-- WHAT THE TASK ASKS --
In full and word for word, restate the lines of the listing.

BEGIN SOURCE DATA

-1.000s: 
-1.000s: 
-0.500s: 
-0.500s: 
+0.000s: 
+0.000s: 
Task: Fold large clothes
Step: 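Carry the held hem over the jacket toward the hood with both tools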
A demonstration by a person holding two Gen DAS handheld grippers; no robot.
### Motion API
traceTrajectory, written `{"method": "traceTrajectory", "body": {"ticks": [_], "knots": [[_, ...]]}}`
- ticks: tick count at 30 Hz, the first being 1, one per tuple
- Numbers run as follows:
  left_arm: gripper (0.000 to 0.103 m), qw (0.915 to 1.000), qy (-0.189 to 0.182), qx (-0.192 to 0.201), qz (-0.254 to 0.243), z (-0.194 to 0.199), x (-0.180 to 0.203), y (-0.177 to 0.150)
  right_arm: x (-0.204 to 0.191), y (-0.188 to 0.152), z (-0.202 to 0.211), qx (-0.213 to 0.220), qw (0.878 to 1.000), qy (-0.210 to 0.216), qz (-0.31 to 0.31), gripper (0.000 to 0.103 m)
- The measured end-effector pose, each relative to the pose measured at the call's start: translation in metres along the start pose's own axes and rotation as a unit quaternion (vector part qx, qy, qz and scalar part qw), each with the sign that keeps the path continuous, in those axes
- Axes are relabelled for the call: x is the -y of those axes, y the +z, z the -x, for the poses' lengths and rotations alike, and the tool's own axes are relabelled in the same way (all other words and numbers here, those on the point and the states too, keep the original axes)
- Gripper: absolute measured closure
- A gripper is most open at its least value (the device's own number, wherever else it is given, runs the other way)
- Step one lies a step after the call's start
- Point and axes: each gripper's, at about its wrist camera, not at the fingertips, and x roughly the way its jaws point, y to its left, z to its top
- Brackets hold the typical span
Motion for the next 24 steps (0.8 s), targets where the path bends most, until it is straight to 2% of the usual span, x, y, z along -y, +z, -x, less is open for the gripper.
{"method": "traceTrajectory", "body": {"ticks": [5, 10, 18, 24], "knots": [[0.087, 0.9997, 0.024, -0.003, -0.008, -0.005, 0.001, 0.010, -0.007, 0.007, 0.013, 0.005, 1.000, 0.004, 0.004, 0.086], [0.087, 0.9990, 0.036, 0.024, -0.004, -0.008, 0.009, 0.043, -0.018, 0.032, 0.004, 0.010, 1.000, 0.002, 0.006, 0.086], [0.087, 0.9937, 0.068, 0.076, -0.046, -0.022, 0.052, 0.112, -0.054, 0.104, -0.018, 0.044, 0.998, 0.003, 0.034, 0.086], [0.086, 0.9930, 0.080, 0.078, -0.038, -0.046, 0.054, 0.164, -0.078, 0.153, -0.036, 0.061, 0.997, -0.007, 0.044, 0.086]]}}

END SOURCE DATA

-- COMPLETED EXERCISE --
-1.000s: 
-1.000s: 
-0.500s: 
-0.500s: 
+0.000s: 
+0.000s: 
Task: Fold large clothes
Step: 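Carry the held hem over the jacket toward the hood with both tools
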A demonstration by a person holding two Gen DAS handheld grippers; no robot.
### Motion API
traceTrajectory, written `{"method": "traceTrajectory", "body": {"ticks": [_], "knots": [[_, ...]]}}`
- ticks: tick count at 30 Hz, the first being 1, one per tuple
- Numbers run as follows:
  left_arm: gripper (0.000 to 0.103 m), qw (0.915 to 1.000), qy (-0.189 to 0.182), qx (-0.192 to 0.201), qz (-0.254 to 0.243), z (-0.194 to 0.199), x (-0.180 to 0.203), y (-0.177 to 0.150)
  right_arm: x (-0.204 to 0.191), y (-0.188 to 0.152), z (-0.202 to 0.211), qx (-0.213 to 0.220), qw (0.878 to 1.000), qy (-0.210 to 0.216), qz (-0.31 to 0.31), gripper (0.000 to 0.103 m)
- The measured end-effector pose, each relative to the pose measured at the call's start: translation in metres along the start pose's own axes and rotation as a unit quaternion (vector part qx, qy, qz and scalar part qw), each with the sign that keeps the path continuous, in those axes
- Axes are relabelled for the call: x is the -y of those axes, y the +z, z the -x, for the poses' lengths and rotations alike, and the tool's own axes are relabelled in the same way (all other words and numbers here, those on the point and the states too, keep the original axes)
- Gripper: absolute measured closure
- A gripper is most open at its least value (the device's own number, wherever else it is given, runs the other way)
- Step one lies a step after the call's start
- Point and axes: each gripper's, at about its wrist camera, not at the fingertips, and x roughly the way its jaws point, y to its left, z to its top
- Brackets hold the typical span
Motion for the next 24 steps (0.8 s), targets where the path bends most, until it is straight to 2% of the usual span, x, y, z along -y, +z, -x, less is open for the gripper.
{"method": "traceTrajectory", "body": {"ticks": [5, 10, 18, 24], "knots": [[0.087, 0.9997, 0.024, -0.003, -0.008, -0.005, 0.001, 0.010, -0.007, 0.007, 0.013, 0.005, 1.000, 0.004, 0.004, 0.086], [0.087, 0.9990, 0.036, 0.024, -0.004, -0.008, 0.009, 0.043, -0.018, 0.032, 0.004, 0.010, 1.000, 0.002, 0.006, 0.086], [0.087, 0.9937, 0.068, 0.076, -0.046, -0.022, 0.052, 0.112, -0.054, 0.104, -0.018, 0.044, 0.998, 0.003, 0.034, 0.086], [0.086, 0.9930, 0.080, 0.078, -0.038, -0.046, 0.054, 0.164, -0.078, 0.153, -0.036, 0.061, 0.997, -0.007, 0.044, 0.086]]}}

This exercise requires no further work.